(TASK BRIEF):
The answer must consist of every line below containing "left".

>>

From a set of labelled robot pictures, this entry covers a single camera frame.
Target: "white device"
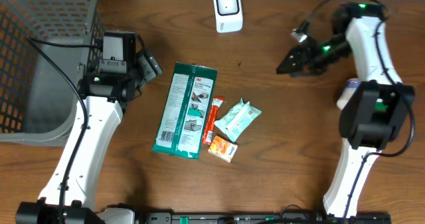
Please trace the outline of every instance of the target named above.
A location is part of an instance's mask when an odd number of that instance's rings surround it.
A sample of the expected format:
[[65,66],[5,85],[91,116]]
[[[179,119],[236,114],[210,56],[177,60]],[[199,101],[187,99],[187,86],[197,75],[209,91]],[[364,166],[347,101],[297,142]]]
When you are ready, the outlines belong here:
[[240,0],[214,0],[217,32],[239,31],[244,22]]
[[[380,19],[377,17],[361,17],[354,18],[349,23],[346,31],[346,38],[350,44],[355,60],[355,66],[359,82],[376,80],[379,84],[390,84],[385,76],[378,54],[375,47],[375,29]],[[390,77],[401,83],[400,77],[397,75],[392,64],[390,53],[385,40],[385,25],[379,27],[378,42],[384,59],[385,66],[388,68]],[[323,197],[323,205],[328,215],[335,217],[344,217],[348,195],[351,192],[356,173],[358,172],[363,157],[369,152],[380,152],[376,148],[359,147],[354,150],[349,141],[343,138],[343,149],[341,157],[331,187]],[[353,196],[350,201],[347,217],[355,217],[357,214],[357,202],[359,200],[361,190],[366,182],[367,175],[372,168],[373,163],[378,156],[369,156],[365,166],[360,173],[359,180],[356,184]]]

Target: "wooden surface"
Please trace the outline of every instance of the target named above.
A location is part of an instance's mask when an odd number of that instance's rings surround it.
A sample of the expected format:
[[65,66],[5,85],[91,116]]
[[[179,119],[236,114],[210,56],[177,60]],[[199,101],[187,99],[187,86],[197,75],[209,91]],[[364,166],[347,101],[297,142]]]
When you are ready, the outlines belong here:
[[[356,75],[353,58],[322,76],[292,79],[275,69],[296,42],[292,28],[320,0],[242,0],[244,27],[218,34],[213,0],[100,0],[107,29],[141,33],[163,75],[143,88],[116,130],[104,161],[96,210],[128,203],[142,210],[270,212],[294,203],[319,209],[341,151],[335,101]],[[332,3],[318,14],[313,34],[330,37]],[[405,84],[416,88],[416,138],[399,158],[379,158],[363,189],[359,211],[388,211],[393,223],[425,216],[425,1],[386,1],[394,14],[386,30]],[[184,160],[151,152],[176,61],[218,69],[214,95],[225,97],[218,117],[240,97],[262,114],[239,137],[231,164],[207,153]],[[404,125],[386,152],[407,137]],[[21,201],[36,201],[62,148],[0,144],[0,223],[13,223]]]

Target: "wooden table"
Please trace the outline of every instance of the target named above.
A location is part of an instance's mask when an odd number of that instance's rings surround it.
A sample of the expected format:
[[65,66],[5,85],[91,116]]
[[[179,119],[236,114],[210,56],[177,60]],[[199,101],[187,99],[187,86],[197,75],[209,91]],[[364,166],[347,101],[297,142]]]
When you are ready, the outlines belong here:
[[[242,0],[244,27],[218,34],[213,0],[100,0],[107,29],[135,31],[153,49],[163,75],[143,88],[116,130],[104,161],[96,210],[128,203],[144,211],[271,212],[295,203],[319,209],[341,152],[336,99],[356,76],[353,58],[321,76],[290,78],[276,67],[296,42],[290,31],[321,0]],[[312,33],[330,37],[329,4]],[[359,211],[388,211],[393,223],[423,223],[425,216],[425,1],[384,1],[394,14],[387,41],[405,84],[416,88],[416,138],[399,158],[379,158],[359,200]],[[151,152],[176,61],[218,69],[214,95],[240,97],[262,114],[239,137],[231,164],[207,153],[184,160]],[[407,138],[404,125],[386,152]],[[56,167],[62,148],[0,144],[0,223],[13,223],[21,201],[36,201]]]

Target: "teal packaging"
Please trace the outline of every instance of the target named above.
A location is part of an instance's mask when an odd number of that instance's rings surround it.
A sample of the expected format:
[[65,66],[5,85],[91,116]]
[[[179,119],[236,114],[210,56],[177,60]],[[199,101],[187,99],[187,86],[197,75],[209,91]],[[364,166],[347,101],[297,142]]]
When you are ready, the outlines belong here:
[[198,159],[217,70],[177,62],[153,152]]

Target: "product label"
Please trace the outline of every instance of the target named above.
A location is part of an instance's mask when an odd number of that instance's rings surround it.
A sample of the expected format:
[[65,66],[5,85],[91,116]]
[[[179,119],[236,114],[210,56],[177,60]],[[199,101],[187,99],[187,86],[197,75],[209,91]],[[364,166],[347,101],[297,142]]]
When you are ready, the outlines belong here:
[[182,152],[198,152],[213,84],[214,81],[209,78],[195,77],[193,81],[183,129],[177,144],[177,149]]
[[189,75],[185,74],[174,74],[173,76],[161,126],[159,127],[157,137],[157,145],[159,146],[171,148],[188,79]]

<<
>>

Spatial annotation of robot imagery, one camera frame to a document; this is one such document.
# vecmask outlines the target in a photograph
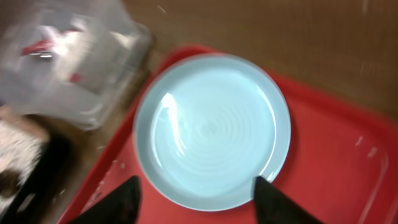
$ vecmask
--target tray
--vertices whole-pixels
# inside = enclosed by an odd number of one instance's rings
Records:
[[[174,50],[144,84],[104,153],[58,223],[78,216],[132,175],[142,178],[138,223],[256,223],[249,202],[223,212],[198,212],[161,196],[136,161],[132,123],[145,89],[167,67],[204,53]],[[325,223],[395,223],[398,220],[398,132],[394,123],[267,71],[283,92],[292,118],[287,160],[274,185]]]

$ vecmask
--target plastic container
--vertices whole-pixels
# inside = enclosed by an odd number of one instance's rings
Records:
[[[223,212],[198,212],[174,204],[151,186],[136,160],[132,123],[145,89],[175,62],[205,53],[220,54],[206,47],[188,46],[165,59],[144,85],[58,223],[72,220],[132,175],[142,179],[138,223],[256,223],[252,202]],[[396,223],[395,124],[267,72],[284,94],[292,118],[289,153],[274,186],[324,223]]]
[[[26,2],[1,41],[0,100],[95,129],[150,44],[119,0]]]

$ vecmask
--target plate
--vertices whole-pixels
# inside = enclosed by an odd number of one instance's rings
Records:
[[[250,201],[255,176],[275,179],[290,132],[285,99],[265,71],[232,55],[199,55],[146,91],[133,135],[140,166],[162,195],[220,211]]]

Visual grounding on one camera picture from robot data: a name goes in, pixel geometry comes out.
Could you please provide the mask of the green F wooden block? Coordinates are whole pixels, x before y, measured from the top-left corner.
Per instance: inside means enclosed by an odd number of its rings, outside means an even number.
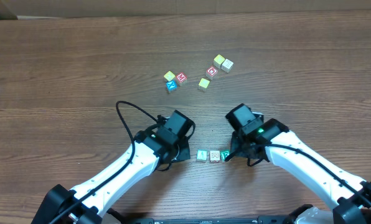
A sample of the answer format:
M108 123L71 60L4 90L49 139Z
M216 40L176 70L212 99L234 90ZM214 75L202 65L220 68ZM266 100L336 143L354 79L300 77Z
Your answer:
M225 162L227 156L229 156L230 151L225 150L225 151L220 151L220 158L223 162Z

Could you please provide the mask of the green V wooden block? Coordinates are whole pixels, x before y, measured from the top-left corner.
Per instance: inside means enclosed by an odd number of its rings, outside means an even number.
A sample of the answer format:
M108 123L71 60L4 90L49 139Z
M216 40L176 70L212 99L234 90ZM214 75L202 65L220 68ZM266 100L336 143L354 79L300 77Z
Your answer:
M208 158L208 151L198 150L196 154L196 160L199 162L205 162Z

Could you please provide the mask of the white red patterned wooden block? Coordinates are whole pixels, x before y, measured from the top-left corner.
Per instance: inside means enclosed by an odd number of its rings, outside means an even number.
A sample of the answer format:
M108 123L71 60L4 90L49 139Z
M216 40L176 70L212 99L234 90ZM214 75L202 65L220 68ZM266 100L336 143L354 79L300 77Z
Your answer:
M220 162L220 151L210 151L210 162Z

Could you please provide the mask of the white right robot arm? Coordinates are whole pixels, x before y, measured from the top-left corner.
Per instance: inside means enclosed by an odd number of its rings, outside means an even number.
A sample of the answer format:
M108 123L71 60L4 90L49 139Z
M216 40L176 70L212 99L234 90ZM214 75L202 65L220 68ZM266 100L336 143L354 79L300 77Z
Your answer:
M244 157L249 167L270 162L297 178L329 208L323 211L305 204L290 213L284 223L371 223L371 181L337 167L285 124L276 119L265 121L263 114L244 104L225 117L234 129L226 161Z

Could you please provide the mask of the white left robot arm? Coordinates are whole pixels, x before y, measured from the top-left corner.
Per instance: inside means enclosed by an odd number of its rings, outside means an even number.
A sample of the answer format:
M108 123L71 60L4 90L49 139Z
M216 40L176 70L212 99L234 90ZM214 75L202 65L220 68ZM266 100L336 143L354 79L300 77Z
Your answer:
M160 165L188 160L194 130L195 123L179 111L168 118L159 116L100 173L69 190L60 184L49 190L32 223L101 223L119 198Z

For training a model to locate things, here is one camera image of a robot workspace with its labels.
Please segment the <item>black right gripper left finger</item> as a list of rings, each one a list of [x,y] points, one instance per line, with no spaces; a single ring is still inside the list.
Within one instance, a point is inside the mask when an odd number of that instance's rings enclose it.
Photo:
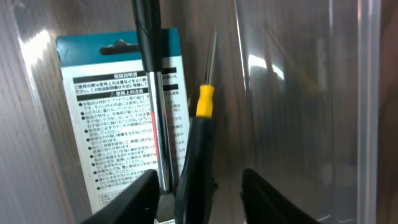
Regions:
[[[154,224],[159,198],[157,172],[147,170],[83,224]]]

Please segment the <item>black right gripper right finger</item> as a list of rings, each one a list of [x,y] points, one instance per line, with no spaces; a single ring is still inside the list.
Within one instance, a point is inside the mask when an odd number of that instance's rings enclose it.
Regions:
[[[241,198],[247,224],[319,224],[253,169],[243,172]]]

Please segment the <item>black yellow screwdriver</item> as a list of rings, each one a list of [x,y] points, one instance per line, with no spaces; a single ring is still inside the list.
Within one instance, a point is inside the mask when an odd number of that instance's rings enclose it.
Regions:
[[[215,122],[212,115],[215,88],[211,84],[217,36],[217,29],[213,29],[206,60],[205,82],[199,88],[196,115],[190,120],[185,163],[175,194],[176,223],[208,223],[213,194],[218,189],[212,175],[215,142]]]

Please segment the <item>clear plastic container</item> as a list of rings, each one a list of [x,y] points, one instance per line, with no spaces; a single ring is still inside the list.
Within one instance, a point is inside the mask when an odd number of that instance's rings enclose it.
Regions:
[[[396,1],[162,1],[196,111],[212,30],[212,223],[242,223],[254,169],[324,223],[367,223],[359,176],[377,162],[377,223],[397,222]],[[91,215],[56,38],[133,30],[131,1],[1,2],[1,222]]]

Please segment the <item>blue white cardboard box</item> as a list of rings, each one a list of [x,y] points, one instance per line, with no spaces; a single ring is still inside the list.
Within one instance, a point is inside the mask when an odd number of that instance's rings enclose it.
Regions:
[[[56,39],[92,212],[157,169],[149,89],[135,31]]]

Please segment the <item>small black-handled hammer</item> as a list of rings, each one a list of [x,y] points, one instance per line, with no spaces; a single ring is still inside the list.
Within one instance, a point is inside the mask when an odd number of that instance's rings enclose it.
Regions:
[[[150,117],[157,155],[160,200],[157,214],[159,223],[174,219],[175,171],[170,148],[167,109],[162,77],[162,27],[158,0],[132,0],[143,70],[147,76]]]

<<

(WORKED SOLUTION):
Could you please provide the mask of the green F wooden block? Coordinates are whole pixels, x before y, measured from the top-left corner.
Could you please provide the mask of the green V wooden block? Coordinates are whole pixels, x before y, measured from the top-left corner.
Could you please provide the mask of the white red patterned wooden block? Coordinates are whole pixels, x before y, measured from the top-left corner.
Could you please provide the mask of the white right robot arm? Coordinates are whole pixels, x before y, measured from the top-left corner.
Could you please provide the mask of the white left robot arm? Coordinates are whole pixels, x before y, measured from the top-left corner.
Please segment the <item>black right gripper left finger</item> as a list of rings, each one a list of [x,y] points, one instance per line, with no spaces; a single ring is still inside the list.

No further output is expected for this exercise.